== Exercise aim ==
Return each line of the entries that mentions the word "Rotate".

== Data for review ==
- Opening Delimiter -

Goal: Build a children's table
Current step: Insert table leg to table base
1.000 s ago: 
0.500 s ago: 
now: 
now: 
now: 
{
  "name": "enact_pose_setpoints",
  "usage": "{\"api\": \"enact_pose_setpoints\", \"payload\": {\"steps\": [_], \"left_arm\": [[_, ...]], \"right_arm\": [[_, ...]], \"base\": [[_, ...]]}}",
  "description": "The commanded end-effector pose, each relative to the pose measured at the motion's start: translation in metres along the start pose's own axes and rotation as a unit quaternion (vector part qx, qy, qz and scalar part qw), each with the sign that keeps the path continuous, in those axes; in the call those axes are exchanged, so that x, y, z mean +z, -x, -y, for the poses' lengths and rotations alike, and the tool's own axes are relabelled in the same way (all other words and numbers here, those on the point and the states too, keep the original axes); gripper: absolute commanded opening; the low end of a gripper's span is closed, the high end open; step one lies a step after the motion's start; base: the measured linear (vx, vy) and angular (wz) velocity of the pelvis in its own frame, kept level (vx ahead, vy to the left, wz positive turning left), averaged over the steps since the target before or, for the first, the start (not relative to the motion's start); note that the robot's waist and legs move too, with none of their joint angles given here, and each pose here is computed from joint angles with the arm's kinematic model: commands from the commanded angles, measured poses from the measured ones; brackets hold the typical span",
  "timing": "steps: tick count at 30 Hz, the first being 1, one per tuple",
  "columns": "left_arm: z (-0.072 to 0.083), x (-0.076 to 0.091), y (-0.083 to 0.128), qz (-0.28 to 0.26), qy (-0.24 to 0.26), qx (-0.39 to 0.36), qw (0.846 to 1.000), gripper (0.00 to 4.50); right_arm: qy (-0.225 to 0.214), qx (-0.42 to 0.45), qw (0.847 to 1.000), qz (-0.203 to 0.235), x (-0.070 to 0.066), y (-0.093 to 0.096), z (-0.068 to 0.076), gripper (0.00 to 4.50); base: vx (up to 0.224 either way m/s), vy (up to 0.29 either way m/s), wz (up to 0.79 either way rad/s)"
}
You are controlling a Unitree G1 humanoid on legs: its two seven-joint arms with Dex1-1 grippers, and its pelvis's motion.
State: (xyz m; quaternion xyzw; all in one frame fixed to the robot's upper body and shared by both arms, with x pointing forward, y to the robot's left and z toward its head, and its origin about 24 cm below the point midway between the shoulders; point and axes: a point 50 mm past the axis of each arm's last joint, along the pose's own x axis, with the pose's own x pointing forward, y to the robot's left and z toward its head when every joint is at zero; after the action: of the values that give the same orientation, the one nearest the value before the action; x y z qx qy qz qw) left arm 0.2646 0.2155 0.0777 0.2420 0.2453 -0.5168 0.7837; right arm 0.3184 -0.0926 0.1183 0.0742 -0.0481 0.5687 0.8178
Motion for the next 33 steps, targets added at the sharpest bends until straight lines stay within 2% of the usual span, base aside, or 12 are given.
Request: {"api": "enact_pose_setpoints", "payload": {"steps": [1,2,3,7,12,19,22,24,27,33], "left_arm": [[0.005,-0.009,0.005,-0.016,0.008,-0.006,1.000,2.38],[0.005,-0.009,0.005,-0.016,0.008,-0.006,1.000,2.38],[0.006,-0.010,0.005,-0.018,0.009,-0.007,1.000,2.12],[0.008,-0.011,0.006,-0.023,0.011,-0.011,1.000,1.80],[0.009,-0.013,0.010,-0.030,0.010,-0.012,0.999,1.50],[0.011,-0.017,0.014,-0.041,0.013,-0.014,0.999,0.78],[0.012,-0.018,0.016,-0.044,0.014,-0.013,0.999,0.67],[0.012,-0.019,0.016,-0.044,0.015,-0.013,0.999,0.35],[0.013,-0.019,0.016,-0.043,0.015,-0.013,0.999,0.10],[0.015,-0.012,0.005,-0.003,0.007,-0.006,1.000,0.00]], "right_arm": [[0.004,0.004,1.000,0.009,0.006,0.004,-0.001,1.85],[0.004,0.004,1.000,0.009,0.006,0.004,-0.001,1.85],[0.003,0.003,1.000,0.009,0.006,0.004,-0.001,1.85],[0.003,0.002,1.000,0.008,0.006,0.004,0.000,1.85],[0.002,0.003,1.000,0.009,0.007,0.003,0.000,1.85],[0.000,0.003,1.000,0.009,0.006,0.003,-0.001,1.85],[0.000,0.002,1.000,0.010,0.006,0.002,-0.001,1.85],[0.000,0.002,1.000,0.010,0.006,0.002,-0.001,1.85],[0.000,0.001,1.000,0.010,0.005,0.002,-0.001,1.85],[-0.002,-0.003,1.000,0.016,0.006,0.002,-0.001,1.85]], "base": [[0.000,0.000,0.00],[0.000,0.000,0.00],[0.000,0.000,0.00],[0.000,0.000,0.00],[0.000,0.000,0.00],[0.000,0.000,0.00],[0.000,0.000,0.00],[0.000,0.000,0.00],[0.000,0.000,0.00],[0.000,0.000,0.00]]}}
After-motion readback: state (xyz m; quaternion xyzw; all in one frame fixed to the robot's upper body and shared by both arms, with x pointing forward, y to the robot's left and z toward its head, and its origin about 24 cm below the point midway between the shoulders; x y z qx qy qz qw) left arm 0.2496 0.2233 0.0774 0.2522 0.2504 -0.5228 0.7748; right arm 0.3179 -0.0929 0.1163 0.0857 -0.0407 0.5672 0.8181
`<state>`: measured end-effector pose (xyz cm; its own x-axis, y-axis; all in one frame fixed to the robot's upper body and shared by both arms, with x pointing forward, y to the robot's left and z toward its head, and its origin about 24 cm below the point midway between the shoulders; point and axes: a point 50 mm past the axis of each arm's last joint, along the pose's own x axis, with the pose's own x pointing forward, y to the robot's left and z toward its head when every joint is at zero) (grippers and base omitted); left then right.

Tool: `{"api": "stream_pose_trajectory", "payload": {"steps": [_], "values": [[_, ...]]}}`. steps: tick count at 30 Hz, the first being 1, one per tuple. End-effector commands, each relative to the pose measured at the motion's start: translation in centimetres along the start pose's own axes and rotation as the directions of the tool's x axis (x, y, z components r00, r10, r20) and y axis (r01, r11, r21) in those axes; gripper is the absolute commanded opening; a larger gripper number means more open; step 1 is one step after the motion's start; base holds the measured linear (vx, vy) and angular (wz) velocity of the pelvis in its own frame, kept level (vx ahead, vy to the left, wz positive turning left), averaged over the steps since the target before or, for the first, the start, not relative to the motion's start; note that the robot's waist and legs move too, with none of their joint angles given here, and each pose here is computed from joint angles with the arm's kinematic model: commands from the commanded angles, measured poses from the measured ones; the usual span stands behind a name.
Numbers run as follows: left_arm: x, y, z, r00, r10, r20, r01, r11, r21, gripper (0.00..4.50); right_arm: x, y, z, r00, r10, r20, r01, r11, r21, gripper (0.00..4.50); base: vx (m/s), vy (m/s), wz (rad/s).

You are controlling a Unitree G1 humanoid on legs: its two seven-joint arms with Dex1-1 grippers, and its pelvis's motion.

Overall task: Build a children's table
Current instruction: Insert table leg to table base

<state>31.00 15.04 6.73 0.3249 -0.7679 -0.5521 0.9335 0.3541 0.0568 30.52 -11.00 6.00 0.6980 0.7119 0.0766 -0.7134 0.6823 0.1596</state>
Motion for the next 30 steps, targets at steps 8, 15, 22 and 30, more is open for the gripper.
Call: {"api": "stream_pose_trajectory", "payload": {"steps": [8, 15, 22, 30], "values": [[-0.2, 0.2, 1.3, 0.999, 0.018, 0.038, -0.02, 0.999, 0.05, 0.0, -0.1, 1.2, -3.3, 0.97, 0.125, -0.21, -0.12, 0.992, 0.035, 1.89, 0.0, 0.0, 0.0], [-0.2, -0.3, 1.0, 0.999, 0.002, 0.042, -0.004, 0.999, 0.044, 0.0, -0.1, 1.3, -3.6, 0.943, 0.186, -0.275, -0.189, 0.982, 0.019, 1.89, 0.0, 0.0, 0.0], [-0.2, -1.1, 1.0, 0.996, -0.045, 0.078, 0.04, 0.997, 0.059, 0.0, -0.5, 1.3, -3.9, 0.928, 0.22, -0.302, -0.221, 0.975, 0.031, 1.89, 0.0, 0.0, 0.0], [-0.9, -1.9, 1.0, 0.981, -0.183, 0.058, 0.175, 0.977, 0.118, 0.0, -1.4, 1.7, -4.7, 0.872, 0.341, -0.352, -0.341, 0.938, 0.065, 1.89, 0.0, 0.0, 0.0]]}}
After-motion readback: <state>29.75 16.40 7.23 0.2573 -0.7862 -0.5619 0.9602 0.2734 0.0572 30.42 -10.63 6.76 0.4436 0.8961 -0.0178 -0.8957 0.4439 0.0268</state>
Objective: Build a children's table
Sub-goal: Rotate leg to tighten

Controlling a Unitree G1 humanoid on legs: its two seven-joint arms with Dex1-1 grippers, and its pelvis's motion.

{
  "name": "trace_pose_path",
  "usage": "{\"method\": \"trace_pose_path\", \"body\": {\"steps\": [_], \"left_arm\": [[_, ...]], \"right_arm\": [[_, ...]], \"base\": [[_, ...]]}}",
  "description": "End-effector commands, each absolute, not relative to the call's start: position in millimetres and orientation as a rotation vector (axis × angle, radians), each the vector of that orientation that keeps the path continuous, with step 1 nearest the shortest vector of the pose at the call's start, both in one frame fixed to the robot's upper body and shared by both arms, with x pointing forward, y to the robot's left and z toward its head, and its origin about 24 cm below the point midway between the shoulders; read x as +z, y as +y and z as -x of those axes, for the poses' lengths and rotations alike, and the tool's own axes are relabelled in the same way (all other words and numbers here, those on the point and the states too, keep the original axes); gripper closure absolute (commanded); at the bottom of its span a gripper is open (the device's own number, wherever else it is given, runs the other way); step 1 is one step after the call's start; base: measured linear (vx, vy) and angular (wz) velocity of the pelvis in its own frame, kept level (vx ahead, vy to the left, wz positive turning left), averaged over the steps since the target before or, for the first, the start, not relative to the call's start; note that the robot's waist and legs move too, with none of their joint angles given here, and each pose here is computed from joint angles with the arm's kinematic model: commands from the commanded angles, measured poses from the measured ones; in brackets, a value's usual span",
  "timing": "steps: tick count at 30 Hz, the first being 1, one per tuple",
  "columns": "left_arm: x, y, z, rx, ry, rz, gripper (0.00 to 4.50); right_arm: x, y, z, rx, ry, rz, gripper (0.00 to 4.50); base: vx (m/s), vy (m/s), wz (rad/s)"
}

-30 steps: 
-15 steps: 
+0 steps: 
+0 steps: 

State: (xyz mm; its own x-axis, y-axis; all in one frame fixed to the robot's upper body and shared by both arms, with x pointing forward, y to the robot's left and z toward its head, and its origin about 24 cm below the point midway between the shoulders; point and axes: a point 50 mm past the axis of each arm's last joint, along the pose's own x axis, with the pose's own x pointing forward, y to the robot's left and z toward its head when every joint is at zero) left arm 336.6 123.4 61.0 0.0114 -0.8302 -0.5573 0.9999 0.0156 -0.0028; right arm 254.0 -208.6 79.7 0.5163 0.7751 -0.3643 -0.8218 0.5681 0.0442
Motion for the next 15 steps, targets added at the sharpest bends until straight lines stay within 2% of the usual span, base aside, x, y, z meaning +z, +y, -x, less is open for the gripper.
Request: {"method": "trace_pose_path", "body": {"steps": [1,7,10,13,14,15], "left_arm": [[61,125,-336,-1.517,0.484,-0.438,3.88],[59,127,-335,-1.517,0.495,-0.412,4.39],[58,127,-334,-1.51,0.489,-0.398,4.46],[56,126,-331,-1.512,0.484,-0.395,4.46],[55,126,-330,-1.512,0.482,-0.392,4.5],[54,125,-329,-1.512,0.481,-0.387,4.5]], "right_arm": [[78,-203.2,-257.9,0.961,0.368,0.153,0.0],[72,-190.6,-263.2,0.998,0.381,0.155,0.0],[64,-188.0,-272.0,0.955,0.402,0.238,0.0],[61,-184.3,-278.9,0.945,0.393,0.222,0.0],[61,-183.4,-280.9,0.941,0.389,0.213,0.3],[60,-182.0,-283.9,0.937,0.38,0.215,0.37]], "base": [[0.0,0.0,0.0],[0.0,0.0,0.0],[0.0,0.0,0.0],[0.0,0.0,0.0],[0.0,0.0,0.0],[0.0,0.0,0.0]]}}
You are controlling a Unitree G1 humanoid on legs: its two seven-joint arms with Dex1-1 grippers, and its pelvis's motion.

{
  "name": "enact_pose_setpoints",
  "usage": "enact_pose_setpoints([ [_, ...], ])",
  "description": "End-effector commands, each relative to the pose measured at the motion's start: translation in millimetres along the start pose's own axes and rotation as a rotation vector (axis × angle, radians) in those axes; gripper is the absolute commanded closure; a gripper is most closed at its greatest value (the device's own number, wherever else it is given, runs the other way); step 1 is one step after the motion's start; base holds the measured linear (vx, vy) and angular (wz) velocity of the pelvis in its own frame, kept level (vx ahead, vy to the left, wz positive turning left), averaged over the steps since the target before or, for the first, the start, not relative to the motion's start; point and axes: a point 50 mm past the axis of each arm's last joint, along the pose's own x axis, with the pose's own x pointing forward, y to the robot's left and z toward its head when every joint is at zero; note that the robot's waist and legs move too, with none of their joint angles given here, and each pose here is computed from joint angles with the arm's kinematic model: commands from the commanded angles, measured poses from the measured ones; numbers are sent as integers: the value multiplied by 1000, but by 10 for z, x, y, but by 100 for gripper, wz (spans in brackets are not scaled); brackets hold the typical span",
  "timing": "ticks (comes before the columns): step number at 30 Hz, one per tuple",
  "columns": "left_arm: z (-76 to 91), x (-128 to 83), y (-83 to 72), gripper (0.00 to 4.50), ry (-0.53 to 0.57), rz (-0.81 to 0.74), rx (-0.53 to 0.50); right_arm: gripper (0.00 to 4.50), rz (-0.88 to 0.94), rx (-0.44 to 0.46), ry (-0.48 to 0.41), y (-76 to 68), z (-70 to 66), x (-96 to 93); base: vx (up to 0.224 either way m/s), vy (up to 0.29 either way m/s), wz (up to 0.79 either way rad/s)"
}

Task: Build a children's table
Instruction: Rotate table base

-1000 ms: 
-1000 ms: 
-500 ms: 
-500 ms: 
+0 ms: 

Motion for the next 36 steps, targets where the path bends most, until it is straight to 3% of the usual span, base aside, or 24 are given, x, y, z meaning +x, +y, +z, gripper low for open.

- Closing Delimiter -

== Output below ==
Sub-goal: Rotate leg to tighten
Instruction: Rotate table base

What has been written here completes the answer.